Sunday, September 25, 2011

The Proper Matter

I got myself involved in a very unproductive exchange of comments over at Mark Harris's blog Preludium. The exchange prompted me to think - once again - about the very different reactions that there have been to the ordination of women and to the blessing of same-sex unions. I suggested that both controversies involved disagreements about the proper matter for a sacrament. Traditionally the proper matter for the sacrament of holy orders was an adult male and there were those among the faithful who believed - and still do - that ordaining a woman was not only wrong but simply impossible. Traditionally the proper matter for the sacrament of holy matrimony has been an adult male and female couple and there are some among the faithful who believe that the uniting of two men or two women in holy matrimony is simply impossible.

I am still puzzled by the way in which Anglicans have found themselves unable to maintain relationships with those who disagree about the proper matter of holy matrimony when they had been able to live with diversity of convictions about the proper matter of holy orders. Is there a logic to this that is beyond my capacity to understand? Or is this simply heterosexism, a clinging to heterosexual privilege? If it is heterosexism, perhaps the way forward is a path quite like that which many opponents of the ordination of women followed a generation. My bishop at the time said that his mind was changed when he met women who exhibited the same kind of gifts and sense of calling that he saw in men preparing for ordination. I know that the witness of the lives of the same-sex couples that I have been blessed to know have helped to change my mind - along with some serious reading of Scripture.


The traditionalists are right in asserting that this way of understanding marriage is a departure from the past, a new thing. Changing our thinking about matters, especially matters of importance like holy matrimony and holy orders, is clearly a big deal, and not, to paraphrase the marriage rite itself, to be done hastily, but soberly and deliberately. We know that we may get it all wrong, that decades later we may come to realize that we made a mistake. But for me the greater mistake, the one that does incalculable damage to God's beloved children, is to cling to the old understandings.
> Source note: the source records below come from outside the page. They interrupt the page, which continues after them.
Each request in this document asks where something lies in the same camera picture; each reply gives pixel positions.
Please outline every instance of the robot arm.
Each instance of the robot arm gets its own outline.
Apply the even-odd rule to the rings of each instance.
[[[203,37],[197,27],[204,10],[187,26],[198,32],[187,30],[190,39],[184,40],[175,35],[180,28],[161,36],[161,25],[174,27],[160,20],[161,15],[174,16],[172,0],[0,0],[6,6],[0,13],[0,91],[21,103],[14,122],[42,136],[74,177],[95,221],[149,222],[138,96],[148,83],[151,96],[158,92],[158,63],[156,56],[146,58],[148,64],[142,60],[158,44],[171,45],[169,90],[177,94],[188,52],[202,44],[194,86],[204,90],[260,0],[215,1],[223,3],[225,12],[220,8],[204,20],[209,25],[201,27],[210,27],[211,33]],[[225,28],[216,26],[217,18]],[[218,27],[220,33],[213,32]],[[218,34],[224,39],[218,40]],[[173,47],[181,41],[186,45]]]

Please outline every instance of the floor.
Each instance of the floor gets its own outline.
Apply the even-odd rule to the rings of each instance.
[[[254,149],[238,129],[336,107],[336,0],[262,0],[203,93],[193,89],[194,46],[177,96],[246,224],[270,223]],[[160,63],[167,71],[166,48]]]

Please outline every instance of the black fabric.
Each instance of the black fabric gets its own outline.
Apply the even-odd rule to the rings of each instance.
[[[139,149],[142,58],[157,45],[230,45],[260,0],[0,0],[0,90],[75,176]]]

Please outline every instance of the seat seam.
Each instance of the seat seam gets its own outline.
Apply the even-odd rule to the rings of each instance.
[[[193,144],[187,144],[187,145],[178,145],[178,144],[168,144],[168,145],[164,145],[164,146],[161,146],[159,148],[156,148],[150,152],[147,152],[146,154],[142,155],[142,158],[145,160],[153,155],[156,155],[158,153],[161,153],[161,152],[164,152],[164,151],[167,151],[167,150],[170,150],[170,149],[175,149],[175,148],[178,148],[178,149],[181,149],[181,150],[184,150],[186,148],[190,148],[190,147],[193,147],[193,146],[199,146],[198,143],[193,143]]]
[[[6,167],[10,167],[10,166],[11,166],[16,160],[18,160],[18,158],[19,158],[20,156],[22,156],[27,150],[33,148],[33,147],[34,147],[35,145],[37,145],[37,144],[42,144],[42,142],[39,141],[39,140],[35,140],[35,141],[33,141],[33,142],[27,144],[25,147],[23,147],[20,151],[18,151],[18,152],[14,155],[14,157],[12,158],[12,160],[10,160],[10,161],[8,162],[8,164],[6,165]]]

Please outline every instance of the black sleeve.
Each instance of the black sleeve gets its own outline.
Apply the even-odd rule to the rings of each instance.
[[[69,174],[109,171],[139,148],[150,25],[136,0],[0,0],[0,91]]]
Thursday, September 1, 2011

Taxes, Anyone?

There has been some talk about continuing the payroll tax cuts that have put a bit more money in the pockets of working people. Some members of the GOP, who seem to like every tax cut, are not so happy about this one, or the tax credits that have help working people get out of poverty. Their argument is that everyone should pay taxes as a way to have a stake in the game. But nearly everyone, even those who don't pay income tax, pays federal taxes. For every tank of gas that I buy, the federal government gets $2.76 in fuel tax. That's not much, but it is a stake in the game. And if I didn't own a car, I would still be contributing to some trucking company's tax payments every time I bought anything. Put simply, we all have a stake in the game.

When I was a teenager my politics began to shift to the left. This got me in some trouble with my unwavering Republican grandmother. I wasn't allowed to wear Democrat's campaign pins in her house and I quickly learned to keep my politic convictions to myself. For a long time the memory of being told to take off a campaign bothered me. Years after her death, I found a way to make a kind of peace with my grandmother. I put a bumper sticker on my car: FRIENDS DON'T LET FRIENDS VOTE REPUBLICAN! 

Over the years that I drove that car and even after I passed it on to our son, I got a few negative responses to the bumper sticker, to which I always responded by saying that the bumper sticker was only a joke, and a very mild one at that. But this year I'm not so sure. With many Republicans in Congress unwilling to see that spending cuts alone won't eliminate the federal budget deficit or that spending increases for infrastructure would help the economy, I'm beginning to think that friends should not let friends vote for some of these Republicans.